Name: Nanette Buchanan
Title: Aging While Incarcerated
For every criminal act there is a law. A written agreement presented to the people and government that whoever commits a violation of the law there will be a punishment. The severity of the punishment can range from community service, a monetary fine, to life imprisonment. The death penalty has been a controversial topic and as such has been revoked and reduced to life without parole in many states.
There are many problems with our judicial system and most of the controversy is found in the sentencing. Do most offenders get what they deserve? Does the punishment fit the crime? Is each case, though the elements may be the same, does it get a fair trial? What happens after the incarceration becomes costly?
Each crime, during the trial, is presented to the jury by both the defense and the state. The state must have enough evidence for an indictment. Once the defendant is found guilty by the jury the judge sets a date for sentencing. The sentence is also set according to the elements, evidence, testimonies and the laws pertaining to that crime. This seems fair unless the crime is hideous in nature, highly profiled and televised, or lacks the evidence that would support maximum punishment. Controversial court proceedings, those that attract the media’s attention, receive sympathy for the victim as well as empathy for the accused. No one follows the offender who is released, unless they are a repeat offender. No one follows what goes on behind the walls, in the cells, on the tiers, unless watching breaking news or the reality shows.

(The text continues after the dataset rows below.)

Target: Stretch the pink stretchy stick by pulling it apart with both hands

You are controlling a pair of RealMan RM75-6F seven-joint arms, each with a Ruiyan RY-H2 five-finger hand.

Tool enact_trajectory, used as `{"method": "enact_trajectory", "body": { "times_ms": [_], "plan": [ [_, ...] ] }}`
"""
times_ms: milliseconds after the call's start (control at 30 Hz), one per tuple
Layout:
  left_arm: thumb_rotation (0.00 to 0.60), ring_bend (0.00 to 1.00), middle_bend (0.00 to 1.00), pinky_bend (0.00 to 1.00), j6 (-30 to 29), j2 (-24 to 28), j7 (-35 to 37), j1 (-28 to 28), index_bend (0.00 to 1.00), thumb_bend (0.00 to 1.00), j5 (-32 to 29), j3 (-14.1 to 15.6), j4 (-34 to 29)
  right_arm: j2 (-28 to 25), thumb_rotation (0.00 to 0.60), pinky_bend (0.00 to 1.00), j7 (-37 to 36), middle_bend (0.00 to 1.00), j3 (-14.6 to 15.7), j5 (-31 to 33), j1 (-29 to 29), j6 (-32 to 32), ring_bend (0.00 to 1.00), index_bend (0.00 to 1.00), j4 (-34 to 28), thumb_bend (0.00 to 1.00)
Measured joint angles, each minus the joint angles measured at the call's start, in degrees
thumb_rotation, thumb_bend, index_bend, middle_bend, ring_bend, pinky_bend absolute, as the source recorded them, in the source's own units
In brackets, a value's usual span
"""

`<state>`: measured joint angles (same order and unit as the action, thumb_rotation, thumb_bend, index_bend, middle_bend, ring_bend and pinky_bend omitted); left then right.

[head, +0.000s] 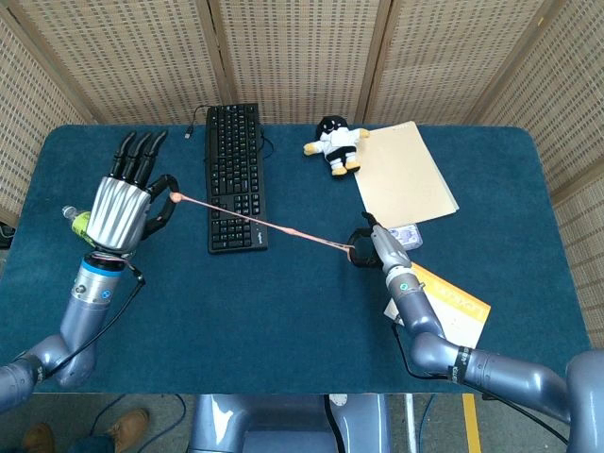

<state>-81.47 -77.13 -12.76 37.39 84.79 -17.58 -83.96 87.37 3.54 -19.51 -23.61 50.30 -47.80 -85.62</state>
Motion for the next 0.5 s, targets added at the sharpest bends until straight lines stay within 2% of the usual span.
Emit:
{"method": "enact_trajectory", "body": {
  "times_ms": [233, 500],
  "plan": [
    [0.6, 0.0, 0.0, 0.0, -0.6, 5.2, 3.5, -2.5, 0.81, 0.53, -2.3, -1.1, 1.5, -3.3, 0.6, 0.0, -0.7, 0.09, 0.0, -0.8, -2.1, -0.2, 0.0, 0.77, -1.6, 0.69],
    [0.6, 0.0, 0.0, 0.0, -0.6, 6.4, 8.0, -4.5, 0.81, 0.53, -3.3, -0.4, 5.3, -8.0, 0.6, 0.0, -2.2, 0.09, 0.0, -2.4, -5.0, 0.0, 0.0, 0.77, -3.9, 0.69]
  ]
}}
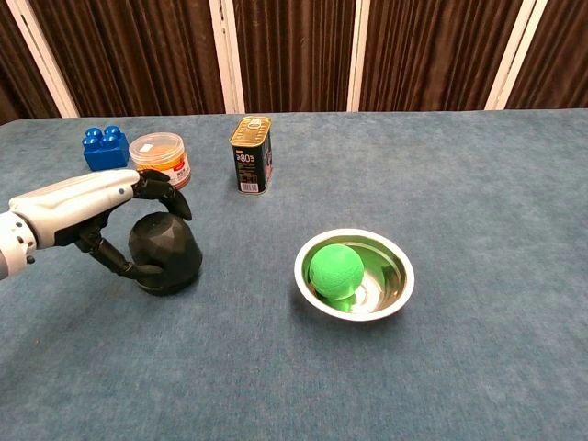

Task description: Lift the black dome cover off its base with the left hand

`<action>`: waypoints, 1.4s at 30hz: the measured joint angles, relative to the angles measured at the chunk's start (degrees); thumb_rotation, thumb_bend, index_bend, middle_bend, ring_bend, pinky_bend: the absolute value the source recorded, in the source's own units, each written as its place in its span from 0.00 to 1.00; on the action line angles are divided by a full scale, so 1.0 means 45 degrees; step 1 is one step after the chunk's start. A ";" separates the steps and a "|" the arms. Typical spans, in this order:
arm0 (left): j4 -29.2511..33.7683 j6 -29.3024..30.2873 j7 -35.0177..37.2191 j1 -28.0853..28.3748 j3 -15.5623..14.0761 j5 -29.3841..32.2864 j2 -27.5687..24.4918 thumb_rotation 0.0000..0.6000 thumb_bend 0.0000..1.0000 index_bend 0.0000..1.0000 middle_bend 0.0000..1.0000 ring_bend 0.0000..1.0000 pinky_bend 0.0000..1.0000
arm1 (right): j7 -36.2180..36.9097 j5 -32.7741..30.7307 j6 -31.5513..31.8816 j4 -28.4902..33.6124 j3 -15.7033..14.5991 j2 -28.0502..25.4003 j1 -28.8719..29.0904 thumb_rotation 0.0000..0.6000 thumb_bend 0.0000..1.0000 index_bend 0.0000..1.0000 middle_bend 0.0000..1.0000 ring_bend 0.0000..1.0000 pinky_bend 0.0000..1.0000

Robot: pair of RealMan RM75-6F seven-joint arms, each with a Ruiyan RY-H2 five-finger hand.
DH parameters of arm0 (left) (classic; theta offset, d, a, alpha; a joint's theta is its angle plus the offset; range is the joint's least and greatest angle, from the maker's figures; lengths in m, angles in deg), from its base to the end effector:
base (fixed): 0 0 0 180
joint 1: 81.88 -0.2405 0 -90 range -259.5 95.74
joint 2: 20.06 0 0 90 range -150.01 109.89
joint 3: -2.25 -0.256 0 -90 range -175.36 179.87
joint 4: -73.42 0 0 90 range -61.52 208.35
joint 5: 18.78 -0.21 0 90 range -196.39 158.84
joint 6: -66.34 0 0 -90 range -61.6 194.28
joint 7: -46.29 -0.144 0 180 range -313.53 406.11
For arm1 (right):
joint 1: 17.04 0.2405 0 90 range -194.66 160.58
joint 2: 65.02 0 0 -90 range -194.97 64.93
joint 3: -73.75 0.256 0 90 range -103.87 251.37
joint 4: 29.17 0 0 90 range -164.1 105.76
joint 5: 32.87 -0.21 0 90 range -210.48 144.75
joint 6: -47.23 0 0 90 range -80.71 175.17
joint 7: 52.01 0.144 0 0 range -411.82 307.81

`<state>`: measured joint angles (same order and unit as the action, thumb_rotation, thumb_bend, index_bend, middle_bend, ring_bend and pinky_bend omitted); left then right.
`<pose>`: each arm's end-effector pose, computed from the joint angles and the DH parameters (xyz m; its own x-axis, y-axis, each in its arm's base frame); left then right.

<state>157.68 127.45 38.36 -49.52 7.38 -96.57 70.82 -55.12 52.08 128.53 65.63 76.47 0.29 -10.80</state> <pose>-0.1799 0.2885 -0.0276 0.3136 0.2962 0.9022 0.9052 -0.3803 -0.1898 -0.3018 -0.1866 0.1401 0.3863 -0.0666 0.9200 -0.9224 -0.0222 0.3857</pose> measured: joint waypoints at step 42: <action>0.2799 0.0083 -0.4853 0.1464 0.0793 0.2041 0.0930 1.00 0.27 0.06 0.02 0.00 0.02 | 0.0636 -0.0363 -0.0490 -0.0354 0.0365 -0.0306 0.0387 1.00 0.18 0.03 0.00 0.02 0.00</action>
<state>170.27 127.82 16.52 -42.93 10.95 -87.39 75.01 -52.25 50.45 126.33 64.04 78.11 -1.09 -9.06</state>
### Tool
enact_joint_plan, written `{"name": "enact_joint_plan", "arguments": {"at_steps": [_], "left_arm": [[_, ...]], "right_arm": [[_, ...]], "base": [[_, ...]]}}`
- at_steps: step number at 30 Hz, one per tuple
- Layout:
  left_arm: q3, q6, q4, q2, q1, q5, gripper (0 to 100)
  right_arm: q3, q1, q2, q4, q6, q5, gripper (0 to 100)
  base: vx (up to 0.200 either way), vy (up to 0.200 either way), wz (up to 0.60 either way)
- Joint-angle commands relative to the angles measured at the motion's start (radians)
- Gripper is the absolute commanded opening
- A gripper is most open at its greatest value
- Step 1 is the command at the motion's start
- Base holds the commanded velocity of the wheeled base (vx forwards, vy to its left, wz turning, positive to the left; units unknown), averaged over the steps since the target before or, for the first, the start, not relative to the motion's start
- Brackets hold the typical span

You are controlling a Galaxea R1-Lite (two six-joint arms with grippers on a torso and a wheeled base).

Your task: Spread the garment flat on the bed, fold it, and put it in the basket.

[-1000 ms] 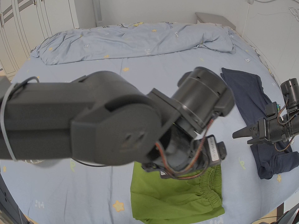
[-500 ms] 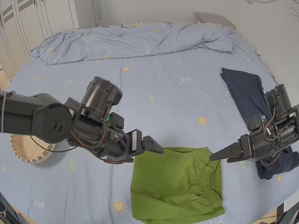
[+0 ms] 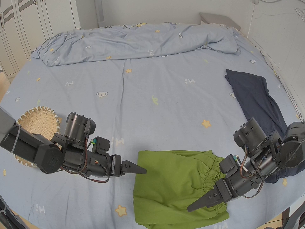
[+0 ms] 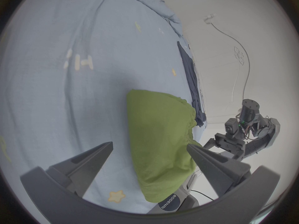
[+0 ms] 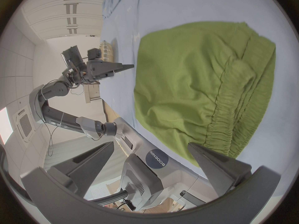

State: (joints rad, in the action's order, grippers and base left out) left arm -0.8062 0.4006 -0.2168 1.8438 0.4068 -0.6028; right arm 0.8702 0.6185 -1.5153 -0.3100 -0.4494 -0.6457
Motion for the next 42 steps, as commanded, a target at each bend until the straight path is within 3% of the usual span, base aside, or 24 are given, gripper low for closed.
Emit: {"name": "enact_joint_plan", "arguments": {"at_steps": [1, 4, 9, 17, 28, 31, 42], "left_arm": [[0.007, 0.0, -0.003, 0.023, 0.0, -0.029, 100], [0.009, -0.002, -0.006, 0.025, 0.004, -0.091, 100], [0.018, -0.002, -0.006, 0.032, 0.029, -0.111, 100], [0.032, -0.005, -0.029, 0.084, 0.11, -0.114, 100], [0.078, -0.003, -0.18, 0.161, 0.142, -0.111, 100], [0.087, -0.003, -0.197, 0.173, 0.168, -0.111, 100], [0.07, 0.009, -0.36, 0.267, 0.187, -0.109, 100]], "right_arm": [[-0.016, 0.01, -0.06, -0.006, 0.003, -0.005, 100], [-0.062, -0.01, -0.106, -0.001, 0.038, -0.008, 100], [-0.099, -0.068, -0.143, 0.003, 0.113, -0.054, 100], [-0.089, -0.098, -0.163, 0.006, 0.12, -0.064, 100], [-0.1, -0.114, -0.164, 0.037, 0.118, -0.069, 100], [-0.097, -0.143, -0.171, 0.037, 0.12, -0.118, 100], [-0.1, -0.154, -0.167, 0.038, 0.143, -0.121, 100]], "base": [[0.0, 0.0, 0.0], [0.0, 0.0, 0.0], [0.0, 0.0, 0.0], [0.0, 0.0, 0.0], [0.0, 0.0, 0.0], [0.0, 0.0, 0.0], [0.0, 0.0, 0.0]]}}
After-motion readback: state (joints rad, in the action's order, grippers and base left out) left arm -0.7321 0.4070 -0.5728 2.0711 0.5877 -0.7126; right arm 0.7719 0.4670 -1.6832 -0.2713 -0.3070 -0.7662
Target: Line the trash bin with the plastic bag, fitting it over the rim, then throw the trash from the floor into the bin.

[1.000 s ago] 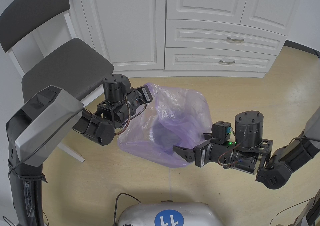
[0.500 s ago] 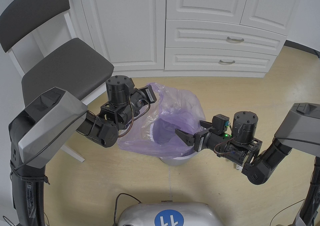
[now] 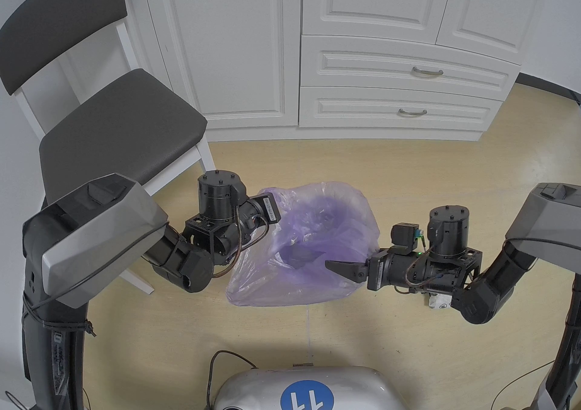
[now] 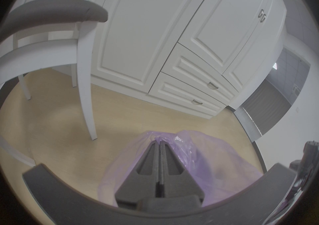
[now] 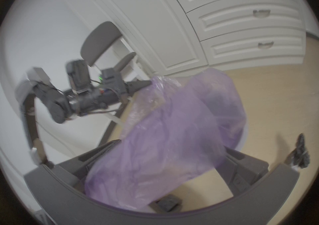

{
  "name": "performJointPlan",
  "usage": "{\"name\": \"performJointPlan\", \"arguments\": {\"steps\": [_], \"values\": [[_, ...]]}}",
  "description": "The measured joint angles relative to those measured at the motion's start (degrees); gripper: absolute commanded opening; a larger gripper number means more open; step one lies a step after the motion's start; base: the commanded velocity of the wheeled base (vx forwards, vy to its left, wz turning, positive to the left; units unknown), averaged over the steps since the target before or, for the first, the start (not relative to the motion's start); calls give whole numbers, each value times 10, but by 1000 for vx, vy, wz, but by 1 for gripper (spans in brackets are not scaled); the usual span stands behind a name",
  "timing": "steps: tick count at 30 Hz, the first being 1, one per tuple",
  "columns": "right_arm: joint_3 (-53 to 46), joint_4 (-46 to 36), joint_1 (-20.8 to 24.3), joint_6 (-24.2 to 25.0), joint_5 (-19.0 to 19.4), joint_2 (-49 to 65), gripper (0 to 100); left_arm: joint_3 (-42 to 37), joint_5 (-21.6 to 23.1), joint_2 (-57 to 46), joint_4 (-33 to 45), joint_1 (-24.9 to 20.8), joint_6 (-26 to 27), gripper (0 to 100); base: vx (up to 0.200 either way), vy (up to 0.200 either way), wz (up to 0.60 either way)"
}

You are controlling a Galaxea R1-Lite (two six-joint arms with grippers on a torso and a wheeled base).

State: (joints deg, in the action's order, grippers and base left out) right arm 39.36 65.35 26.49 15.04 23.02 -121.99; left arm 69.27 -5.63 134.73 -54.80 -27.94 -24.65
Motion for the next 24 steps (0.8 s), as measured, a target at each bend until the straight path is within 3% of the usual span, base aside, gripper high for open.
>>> {"name": "performJointPlan", "arguments": {"steps": [5,8,10,14,24], "values": [[-15,-1,-68,30,142,10,100,-1,-7,21,-26,13,1,0,0,0,0],[-24,0,-115,40,212,11,100,0,-14,41,-45,23,2,0,0,0,0],[-27,0,-136,44,237,10,100,2,-20,50,-51,29,2,0,0,0,0],[-31,8,-164,46,257,3,100,5,-26,66,-63,54,0,0,0,0,0],[-34,32,-184,49,252,-1,100,5,-27,75,-77,78,-1,0,0,0,0]]}}
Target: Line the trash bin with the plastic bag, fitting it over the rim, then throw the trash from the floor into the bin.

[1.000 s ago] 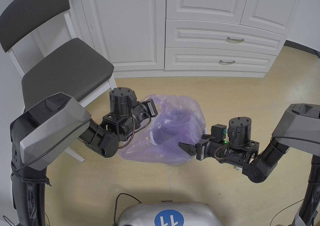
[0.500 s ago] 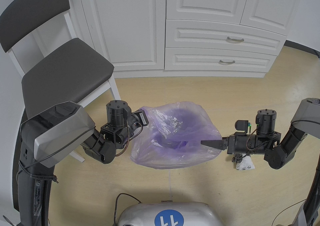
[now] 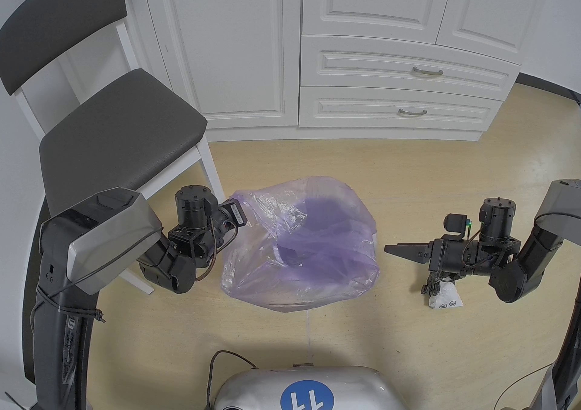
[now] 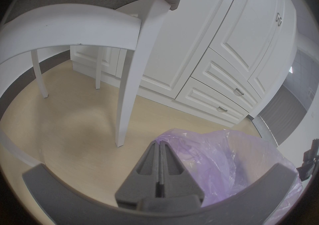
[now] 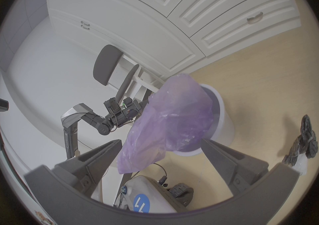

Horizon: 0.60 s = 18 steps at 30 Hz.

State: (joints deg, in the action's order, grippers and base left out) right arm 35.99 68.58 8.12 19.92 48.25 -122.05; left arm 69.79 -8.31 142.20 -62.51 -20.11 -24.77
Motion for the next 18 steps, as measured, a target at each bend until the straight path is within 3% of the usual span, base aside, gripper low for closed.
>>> {"name": "performJointPlan", "arguments": {"steps": [5,12,13,18], "values": [[5,29,1,10,-39,0,100,-5,0,-3,-5,-1,0,0,0,0,0],[46,44,27,53,-197,-5,100,-27,2,-22,-15,-11,-2,0,0,0,0],[58,42,33,61,-218,-8,0,-32,2,-25,-20,-14,-1,0,0,0,0],[131,10,63,96,-294,-31,0,-60,5,-39,-43,-30,0,0,0,0,0]]}}
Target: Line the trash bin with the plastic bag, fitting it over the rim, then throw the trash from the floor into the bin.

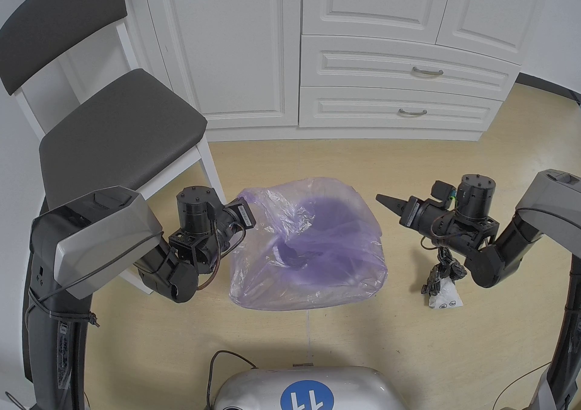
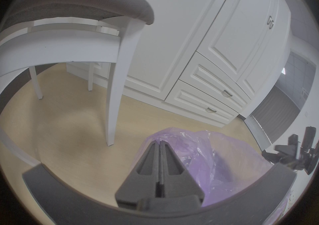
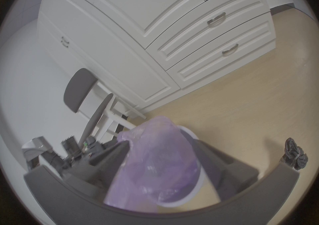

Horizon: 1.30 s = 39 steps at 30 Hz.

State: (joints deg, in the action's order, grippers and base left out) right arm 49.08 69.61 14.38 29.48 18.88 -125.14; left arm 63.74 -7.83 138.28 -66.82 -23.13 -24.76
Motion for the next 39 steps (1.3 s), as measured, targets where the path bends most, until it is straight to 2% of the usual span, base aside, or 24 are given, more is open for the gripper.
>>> {"name": "performJointPlan", "arguments": {"steps": [7,13,22,30,39], "values": [[145,-74,32,81,-79,-53,0,-24,1,-14,-10,-16,2,0,0,0,0],[259,-158,62,143,-125,-121,0,-35,3,-22,-23,-21,4,0,0,0,0],[281,-206,101,151,-130,-167,0,-42,4,-32,-29,-19,5,0,0,0,0],[254,-218,113,135,-105,-166,0,-41,5,-37,-29,-12,5,0,0,0,0],[307,-348,108,119,-112,-179,0,-35,5,-28,-29,-13,5,0,0,0,0]]}}
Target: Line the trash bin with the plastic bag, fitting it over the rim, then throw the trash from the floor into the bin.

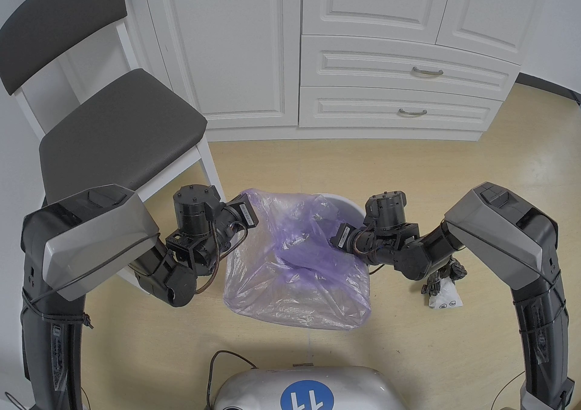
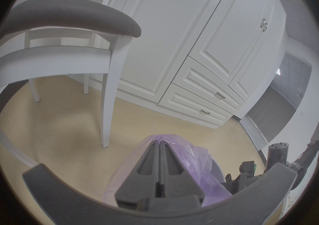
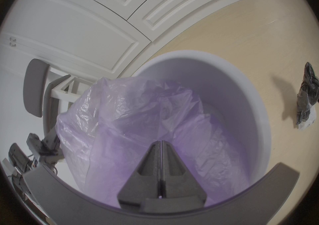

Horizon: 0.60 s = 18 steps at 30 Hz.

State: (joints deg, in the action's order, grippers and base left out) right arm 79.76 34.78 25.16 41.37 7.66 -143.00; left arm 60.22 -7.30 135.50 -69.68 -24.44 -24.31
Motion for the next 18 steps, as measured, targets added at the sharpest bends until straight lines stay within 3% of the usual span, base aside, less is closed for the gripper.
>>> {"name": "performJointPlan", "arguments": {"steps": [9,18], "values": [[71,-18,3,1,-42,-43,0,35,-1,35,1,-10,-6,0,0,0,0],[45,-22,2,-13,-45,-20,0,63,-4,57,14,-17,-23,0,0,0,0]]}}
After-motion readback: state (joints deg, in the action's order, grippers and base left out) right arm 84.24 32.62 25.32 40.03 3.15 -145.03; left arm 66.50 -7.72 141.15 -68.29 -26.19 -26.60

The reality is these incarcerated men and women cost the states where they are serving time. Custody and care of these inmates increase as they get older. Most suffer from psychological disorders and other mental conditions, develop illness, need constant health care and just like people in the free world they get older. Aging has become a problem across the nation. What does the system do when the inmate ages, suffers from long term illness, requires hospice care? Who pays for the cost that most states didn’t consider when jails were established?
There is little to no difference between the seventy five year old inmate and one’s grandfather or grandmother. It’s obvious they are locked in a cell serving time for a crime they did when they were young; for many life without parole has kept him there. The average man or woman at seventy five has slower movement, may have various health problems, or need long term care.
Several states have established medical facilities on or near prison grounds to treat problems most closely associated with aging. Still, the costs associated with care for elderly prisoners are high and growing. States spend on average $70,000 a year to incarcerate someone age 50 or older, nearly three times what it costs to house a younger prisoner, largely because of the difference in health care costs, according to the National Institute of Corrections. Source: Ashby Jones and Joanna Chung, "Care for Aging Inmates Puts Strain on Prisons," Wall Street Journal, January 27, 2012.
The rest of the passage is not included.